Is there a way to include an entire text file as a string in a C program at compile-time?

something like:

  • file.txt:

    This is
    a little
    text file
    
  • main.c:

    #include <stdio.h>
    int main(void) {
       #blackmagicinclude("file.txt", content)
       /*
       equiv: char[] content = "This is\na little\ntext file";
       */
       printf("%s", content);
    }
    

obtaining a little program that prints on stdout "This is a little text file"
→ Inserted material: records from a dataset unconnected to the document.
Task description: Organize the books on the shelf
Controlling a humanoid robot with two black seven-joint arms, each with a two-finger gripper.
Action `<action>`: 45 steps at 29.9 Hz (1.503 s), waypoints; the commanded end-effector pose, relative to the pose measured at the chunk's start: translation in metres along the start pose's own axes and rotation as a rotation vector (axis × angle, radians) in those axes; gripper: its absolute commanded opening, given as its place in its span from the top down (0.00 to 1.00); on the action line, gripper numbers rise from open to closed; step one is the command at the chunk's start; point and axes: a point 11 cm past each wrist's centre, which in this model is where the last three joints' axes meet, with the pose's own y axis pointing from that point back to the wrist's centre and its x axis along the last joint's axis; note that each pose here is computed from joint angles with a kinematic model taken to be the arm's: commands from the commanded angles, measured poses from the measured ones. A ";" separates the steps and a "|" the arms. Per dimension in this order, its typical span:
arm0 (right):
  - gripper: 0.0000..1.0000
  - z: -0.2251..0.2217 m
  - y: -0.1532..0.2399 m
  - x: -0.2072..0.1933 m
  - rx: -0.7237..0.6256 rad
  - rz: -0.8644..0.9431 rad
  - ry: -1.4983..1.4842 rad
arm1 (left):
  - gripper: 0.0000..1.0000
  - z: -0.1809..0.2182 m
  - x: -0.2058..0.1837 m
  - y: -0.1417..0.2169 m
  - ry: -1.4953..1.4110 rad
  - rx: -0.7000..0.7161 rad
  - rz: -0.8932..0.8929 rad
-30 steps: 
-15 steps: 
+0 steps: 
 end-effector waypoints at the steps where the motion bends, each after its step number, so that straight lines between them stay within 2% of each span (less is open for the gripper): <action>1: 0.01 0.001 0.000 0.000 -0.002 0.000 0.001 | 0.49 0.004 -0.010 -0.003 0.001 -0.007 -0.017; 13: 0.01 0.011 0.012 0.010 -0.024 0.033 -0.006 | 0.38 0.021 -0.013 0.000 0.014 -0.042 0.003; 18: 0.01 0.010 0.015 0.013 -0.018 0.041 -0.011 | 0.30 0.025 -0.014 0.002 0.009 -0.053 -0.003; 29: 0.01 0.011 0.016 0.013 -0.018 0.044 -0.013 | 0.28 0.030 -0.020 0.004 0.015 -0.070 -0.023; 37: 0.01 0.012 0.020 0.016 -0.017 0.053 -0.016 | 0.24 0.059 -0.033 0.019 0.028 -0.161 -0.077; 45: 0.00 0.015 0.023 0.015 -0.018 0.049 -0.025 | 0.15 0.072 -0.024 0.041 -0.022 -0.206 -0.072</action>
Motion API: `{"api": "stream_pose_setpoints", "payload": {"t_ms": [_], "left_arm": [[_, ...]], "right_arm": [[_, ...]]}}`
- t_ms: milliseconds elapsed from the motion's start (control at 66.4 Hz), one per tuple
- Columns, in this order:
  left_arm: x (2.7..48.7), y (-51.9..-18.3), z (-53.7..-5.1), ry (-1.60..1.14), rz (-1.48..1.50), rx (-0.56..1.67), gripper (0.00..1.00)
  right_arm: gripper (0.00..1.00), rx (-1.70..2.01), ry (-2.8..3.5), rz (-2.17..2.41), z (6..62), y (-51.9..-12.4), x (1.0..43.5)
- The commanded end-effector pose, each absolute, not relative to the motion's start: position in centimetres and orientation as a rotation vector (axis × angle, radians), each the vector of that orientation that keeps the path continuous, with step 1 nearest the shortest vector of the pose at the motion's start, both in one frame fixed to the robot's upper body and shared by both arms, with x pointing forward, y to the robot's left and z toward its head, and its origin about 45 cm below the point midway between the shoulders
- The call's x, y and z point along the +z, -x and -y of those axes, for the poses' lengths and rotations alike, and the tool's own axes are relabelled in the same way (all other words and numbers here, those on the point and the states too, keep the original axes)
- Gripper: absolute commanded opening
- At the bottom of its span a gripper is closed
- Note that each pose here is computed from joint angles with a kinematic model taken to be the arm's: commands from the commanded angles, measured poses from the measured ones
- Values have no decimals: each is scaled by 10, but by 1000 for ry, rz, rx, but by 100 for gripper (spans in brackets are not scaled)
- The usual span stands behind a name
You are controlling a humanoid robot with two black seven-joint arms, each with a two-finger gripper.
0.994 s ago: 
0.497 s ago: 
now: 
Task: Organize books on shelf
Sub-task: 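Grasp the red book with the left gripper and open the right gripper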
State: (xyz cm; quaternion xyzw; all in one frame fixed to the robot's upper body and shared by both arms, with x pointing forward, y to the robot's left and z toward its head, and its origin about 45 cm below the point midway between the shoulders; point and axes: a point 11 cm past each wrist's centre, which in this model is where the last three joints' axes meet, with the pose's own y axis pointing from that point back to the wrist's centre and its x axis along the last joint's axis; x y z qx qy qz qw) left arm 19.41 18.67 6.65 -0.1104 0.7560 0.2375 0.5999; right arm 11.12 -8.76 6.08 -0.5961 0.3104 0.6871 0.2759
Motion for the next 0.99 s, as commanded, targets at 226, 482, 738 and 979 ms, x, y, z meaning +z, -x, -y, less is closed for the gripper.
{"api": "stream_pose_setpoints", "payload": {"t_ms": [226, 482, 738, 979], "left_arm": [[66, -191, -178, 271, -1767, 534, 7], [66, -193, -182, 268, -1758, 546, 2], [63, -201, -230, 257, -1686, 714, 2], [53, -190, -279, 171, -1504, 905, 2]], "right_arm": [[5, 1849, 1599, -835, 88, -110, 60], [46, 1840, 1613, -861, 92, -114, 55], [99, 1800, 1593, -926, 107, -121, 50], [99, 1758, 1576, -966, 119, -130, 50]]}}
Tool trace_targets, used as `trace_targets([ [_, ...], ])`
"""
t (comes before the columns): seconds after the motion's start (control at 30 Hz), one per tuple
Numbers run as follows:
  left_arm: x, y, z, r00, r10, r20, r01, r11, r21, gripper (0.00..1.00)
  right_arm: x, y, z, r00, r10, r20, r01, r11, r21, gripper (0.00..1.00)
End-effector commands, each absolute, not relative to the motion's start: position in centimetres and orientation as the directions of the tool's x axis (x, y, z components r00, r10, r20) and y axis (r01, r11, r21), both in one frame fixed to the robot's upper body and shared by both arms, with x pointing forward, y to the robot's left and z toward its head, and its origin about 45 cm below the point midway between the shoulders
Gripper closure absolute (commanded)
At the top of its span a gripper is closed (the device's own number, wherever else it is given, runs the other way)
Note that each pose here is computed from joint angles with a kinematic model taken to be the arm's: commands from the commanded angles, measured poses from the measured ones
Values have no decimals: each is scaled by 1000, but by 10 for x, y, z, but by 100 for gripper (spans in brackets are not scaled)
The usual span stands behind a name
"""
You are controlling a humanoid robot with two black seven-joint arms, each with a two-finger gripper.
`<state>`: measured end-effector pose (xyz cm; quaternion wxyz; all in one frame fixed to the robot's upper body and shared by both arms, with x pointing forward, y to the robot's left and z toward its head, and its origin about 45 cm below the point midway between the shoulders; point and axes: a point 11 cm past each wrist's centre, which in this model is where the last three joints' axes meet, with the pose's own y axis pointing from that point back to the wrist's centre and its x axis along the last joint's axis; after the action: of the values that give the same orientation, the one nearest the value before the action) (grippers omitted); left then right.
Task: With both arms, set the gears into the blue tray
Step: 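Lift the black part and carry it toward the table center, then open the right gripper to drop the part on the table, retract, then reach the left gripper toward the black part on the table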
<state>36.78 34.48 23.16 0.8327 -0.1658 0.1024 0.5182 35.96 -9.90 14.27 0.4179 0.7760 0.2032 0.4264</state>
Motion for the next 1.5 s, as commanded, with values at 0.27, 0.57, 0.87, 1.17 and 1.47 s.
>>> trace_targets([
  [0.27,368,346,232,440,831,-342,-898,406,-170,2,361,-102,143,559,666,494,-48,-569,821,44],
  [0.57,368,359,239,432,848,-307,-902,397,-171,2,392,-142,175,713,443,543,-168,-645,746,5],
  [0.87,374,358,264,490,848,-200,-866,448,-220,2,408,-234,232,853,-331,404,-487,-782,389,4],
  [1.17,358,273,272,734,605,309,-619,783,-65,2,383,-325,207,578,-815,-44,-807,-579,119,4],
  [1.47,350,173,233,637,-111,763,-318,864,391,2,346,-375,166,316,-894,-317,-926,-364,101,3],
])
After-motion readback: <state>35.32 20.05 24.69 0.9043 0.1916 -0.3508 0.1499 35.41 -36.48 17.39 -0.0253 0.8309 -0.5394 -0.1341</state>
At the moment I used an hackish python script, but it's butt-ugly and limited to only one variable name, can you tell me another way to do it?

Was it helpful?

Solution

I'd suggest using (unix util)xxd for this. you can use it like so

$ echo hello world > a
$ xxd -i a

outputs:

unsigned char a[] = {
  0x68, 0x65, 0x6c, 0x6c, 0x6f, 0x20, 0x77, 0x6f, 0x72, 0x6c, 0x64, 0x0a
};
unsigned int a_len = 12;

OTHER TIPS

The question was about C but in case someone tries to do it with C++11 then it can be done with only little changes to the included text file thanks to the new raw string literals:

In C++ do this:

const char *s =
#include "test.txt"
;

In the text file do this:

R"(Line 1
Line 2
Line 3
Line 4
Line 5
Line 6)"

So there must only be a prefix at the top of the file and a suffix at the end of it. Between it you can do what you want, no special escaping is necessary as long as you don't need the character sequence )". But even this can work if you specify your own custom delimiter:

R"=====(Line 1
Line 2
Line 3
Now you can use "( and )" in the text file, too.
Line 5
Line 6)====="

You have two possibilities:

  1. Make use of compiler/linker extensions to convert a file into a binary file, with proper symbols pointing to the begin and end of the binary data. See this answer: Include binary file with GNU ld linker script.
  2. Convert your file into a sequence of character constants that can initialize an array. Note you can't just do "" and span multiple lines. You would need a line continuation character (\), escape " characters and others to make that work. Easier to just write a little program to convert the bytes into a sequence like '\xFF', '\xAB', ...., '\0' (or use the unix tool xxd described by another answer, if you have it available!):

Code:

#include <stdio.h>

int main() {
    int c;
    while((c = fgetc(stdin)) != EOF) {
        printf("'\\x%X',", (unsigned)c);
    }
    printf("'\\0'"); // put terminating zero
}

(not tested). Then do:

char my_file[] = {
#include "data.h"
};

Where data.h is generated by

cat file.bin | ./bin2c > data.h

ok, inspired by Daemin's post i tested the following simple example :

a.data:

"this is test\n file\n"

test.c:

int main(void)
{
    char *test = 
#include "a.data"
    ;
    return 0;
}

gcc -E test.c output:

# 1 "test.c"
# 1 "<built-in>"
# 1 "<command line>"
# 1 "test.c"

int main(void)
{
    char *test =
# 1 "a.data" 1
"this is test\n file\n"
# 6 "test.c" 2
    ;
    return 0;
}

So it's working but require data surrounded with quotation marks.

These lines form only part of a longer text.